- [Task description]
Once you reach the line containing "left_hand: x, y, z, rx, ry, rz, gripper" in the data below, restate each line word for word up to and including the one containing "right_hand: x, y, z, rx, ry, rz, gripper".

---------- Data supplied

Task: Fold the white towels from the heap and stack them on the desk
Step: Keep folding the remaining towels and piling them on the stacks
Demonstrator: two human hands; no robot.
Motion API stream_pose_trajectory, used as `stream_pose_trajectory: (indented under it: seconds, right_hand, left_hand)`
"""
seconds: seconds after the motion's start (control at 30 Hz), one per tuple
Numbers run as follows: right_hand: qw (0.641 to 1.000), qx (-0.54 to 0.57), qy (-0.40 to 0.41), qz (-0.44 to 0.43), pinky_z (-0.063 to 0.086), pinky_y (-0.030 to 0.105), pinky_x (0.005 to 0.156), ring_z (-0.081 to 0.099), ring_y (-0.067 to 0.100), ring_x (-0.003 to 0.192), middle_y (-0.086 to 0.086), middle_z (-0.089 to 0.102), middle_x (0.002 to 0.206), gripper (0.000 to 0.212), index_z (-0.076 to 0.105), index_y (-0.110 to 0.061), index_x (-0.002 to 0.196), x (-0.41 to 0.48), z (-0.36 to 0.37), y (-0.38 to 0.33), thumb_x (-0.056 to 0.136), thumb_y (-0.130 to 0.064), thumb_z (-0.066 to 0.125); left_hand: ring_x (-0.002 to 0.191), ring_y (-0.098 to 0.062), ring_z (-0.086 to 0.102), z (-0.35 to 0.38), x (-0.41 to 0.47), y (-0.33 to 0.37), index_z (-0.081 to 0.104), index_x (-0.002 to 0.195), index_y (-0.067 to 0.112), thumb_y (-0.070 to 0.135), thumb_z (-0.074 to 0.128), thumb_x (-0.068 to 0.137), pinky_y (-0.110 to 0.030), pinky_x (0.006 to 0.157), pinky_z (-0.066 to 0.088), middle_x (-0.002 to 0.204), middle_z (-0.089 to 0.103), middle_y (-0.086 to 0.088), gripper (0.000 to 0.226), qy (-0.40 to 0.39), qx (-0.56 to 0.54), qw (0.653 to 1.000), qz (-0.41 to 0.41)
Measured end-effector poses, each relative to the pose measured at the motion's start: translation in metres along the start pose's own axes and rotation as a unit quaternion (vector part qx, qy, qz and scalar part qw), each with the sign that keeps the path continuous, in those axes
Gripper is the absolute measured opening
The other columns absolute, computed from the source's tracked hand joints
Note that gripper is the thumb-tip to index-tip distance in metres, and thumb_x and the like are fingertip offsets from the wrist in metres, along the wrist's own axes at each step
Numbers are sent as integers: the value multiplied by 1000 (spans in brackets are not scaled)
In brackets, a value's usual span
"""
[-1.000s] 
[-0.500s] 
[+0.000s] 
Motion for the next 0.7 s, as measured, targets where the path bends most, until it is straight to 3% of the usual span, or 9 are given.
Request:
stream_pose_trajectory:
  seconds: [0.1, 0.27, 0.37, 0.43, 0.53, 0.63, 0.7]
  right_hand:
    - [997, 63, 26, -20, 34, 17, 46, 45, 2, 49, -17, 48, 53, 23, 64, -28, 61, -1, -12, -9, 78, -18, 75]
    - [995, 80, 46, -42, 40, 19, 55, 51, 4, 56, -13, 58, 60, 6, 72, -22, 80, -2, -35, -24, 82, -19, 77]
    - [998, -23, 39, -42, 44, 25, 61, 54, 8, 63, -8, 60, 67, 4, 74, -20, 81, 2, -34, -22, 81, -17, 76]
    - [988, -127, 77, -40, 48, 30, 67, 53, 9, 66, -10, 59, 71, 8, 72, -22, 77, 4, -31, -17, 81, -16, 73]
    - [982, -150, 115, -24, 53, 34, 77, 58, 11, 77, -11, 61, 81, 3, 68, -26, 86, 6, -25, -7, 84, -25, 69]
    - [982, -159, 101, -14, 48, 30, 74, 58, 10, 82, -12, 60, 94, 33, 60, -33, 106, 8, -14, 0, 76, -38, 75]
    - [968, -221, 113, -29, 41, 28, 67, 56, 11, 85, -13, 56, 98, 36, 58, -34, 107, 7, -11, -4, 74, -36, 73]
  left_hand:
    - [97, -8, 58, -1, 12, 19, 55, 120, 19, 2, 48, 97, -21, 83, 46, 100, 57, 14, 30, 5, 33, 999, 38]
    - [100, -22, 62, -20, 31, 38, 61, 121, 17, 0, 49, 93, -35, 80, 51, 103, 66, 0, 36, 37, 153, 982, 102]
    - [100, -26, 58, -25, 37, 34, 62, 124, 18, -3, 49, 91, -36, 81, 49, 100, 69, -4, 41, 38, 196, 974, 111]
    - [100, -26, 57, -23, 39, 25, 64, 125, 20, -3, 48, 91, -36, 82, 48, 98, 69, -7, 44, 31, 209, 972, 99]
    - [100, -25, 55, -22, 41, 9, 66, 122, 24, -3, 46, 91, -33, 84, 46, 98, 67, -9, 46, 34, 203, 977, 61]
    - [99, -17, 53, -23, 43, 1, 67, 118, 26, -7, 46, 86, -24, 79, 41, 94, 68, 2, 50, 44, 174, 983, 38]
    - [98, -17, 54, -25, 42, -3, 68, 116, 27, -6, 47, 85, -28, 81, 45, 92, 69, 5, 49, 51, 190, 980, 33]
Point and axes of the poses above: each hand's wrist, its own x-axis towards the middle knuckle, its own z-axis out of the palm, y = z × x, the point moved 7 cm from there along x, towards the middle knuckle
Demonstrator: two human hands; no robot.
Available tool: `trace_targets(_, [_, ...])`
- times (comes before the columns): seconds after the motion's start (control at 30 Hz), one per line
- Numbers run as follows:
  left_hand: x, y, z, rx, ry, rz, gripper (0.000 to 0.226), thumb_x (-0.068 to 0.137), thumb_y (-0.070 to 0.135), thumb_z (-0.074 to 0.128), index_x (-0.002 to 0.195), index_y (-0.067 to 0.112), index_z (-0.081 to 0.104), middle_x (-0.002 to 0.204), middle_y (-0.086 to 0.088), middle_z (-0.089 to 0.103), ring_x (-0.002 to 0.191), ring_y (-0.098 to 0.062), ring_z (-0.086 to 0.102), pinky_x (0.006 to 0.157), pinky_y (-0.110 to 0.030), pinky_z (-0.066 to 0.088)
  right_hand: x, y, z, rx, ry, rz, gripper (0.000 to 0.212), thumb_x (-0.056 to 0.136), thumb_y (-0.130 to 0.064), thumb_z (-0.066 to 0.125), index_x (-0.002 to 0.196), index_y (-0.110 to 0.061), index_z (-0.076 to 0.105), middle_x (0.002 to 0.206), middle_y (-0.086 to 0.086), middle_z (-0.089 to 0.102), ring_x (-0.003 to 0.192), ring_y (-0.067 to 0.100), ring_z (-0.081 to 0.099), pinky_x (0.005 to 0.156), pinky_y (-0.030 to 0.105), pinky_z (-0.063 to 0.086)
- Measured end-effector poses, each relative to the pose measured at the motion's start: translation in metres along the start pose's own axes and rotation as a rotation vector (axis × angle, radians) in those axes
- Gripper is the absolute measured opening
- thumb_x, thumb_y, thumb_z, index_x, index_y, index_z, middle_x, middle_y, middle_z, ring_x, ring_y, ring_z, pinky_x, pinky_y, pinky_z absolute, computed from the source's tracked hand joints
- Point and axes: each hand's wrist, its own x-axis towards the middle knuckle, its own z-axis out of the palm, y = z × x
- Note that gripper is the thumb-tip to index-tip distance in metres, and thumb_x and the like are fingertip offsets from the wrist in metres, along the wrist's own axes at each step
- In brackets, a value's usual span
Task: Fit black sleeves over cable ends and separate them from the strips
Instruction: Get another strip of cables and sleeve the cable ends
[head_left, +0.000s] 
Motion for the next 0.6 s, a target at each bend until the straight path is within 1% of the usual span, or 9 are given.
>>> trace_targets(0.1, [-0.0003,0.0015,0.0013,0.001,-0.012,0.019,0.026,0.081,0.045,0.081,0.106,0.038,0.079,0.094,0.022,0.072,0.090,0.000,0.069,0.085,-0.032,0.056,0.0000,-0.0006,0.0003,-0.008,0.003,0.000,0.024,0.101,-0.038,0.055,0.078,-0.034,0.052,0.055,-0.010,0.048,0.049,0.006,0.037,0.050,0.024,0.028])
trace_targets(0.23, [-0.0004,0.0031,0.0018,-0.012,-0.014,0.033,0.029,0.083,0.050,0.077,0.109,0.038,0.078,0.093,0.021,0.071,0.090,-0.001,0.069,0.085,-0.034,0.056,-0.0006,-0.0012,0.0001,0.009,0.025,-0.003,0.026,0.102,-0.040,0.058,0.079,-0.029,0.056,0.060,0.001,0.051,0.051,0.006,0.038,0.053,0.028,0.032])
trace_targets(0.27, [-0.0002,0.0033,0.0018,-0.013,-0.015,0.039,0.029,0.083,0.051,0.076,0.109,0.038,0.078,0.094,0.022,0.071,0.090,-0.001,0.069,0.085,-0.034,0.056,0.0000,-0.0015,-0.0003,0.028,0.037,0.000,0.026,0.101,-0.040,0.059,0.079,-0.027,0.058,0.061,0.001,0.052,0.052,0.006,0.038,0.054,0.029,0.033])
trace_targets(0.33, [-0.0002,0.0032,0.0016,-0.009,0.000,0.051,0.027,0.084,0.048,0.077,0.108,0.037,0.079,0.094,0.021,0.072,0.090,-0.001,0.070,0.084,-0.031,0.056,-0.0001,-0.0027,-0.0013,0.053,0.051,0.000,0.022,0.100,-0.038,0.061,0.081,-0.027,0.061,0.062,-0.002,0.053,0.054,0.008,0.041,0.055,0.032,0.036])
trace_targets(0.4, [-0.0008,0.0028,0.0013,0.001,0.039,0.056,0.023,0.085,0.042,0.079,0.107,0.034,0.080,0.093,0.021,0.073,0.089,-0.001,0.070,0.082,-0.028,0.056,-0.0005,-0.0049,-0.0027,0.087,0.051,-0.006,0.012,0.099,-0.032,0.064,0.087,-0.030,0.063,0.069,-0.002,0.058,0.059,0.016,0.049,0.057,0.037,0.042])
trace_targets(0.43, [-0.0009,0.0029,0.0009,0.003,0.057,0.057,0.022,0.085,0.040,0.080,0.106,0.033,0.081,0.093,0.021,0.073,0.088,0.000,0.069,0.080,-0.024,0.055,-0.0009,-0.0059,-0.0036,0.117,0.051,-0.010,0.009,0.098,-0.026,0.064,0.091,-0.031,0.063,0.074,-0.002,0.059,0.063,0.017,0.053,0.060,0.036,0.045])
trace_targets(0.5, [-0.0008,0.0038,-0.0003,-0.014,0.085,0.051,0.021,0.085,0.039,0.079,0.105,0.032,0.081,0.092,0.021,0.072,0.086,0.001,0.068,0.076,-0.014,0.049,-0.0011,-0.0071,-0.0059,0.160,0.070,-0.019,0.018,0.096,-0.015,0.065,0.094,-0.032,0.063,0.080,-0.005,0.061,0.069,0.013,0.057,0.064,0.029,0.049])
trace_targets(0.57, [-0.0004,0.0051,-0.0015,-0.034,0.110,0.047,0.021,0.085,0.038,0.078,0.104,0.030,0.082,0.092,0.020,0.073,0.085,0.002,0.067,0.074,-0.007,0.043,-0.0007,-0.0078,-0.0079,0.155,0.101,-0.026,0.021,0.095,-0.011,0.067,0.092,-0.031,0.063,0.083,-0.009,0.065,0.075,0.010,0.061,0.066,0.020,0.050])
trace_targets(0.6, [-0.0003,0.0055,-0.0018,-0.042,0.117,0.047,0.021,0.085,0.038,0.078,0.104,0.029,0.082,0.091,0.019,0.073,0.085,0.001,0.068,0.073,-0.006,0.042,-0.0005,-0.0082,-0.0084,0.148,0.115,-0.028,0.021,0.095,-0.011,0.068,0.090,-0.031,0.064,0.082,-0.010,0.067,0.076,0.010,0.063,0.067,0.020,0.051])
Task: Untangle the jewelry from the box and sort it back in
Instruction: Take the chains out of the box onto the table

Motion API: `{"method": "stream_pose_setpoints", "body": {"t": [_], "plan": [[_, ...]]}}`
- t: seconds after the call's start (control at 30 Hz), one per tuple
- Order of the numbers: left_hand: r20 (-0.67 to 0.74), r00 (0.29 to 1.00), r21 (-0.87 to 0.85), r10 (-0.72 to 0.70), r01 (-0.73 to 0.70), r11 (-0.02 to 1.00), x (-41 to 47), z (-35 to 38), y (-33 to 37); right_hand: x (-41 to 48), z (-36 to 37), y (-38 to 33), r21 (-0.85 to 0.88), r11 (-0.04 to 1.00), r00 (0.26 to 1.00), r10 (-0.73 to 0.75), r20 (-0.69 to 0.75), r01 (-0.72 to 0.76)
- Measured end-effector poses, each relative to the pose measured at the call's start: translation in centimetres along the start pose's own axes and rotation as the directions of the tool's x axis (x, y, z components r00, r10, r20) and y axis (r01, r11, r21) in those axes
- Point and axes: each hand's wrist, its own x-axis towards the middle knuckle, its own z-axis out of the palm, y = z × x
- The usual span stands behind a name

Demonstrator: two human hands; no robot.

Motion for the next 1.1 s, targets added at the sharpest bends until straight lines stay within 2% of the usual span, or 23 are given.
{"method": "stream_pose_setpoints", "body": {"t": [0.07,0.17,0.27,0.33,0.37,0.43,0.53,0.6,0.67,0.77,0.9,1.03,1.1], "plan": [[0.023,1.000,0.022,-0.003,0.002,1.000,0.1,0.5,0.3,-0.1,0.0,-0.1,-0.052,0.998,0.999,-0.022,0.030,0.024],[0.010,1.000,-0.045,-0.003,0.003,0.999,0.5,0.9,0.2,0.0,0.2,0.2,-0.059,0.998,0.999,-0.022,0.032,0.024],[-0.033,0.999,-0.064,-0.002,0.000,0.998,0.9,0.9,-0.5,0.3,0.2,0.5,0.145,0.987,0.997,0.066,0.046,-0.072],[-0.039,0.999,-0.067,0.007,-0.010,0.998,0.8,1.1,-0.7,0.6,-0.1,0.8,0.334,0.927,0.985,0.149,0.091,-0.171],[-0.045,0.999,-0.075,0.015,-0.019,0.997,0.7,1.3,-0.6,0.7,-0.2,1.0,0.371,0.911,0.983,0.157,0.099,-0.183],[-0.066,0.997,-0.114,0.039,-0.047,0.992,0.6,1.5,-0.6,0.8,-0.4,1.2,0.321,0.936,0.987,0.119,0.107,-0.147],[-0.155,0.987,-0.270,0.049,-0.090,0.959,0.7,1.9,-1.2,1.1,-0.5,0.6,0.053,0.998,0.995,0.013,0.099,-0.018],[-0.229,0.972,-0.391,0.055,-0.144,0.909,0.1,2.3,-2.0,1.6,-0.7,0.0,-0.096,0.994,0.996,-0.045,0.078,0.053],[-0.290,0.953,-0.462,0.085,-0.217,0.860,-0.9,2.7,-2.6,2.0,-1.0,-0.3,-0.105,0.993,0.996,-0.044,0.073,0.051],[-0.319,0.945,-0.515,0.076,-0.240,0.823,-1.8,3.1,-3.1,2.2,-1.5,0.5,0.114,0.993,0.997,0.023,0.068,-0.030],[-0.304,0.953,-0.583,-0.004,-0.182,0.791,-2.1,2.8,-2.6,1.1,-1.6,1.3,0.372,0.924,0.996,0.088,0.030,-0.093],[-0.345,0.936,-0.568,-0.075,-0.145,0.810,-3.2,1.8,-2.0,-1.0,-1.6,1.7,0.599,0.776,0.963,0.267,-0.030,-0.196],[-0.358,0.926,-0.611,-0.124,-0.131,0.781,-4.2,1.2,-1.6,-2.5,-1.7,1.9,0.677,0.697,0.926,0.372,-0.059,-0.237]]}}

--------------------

- [Task result]
  left_hand: x, y, z, rx, ry, rz, gripper (0.000 to 0.226), thumb_x (-0.068 to 0.137), thumb_y (-0.070 to 0.135), thumb_z (-0.074 to 0.128), index_x (-0.002 to 0.195), index_y (-0.067 to 0.112), index_z (-0.081 to 0.104), middle_x (-0.002 to 0.204), middle_y (-0.086 to 0.088), middle_z (-0.089 to 0.103), ring_x (-0.002 to 0.191), ring_y (-0.098 to 0.062), ring_z (-0.086 to 0.102), pinky_x (0.006 to 0.157), pinky_y (-0.110 to 0.030), pinky_z (-0.066 to 0.088)
  right_hand: x, y, z, rx, ry, rz, gripper (0.000 to 0.212), thumb_x (-0.056 to 0.136), thumb_y (-0.130 to 0.064), thumb_z (-0.066 to 0.125), index_x (-0.002 to 0.196), index_y (-0.110 to 0.061), index_z (-0.076 to 0.105), middle_x (0.002 to 0.206), middle_y (-0.086 to 0.086), middle_z (-0.089 to 0.102), ring_x (-0.003 to 0.192), ring_y (-0.067 to 0.100), ring_z (-0.081 to 0.099), pinky_x (0.005 to 0.156), pinky_y (-0.030 to 0.105), pinky_z (-0.063 to 0.086)

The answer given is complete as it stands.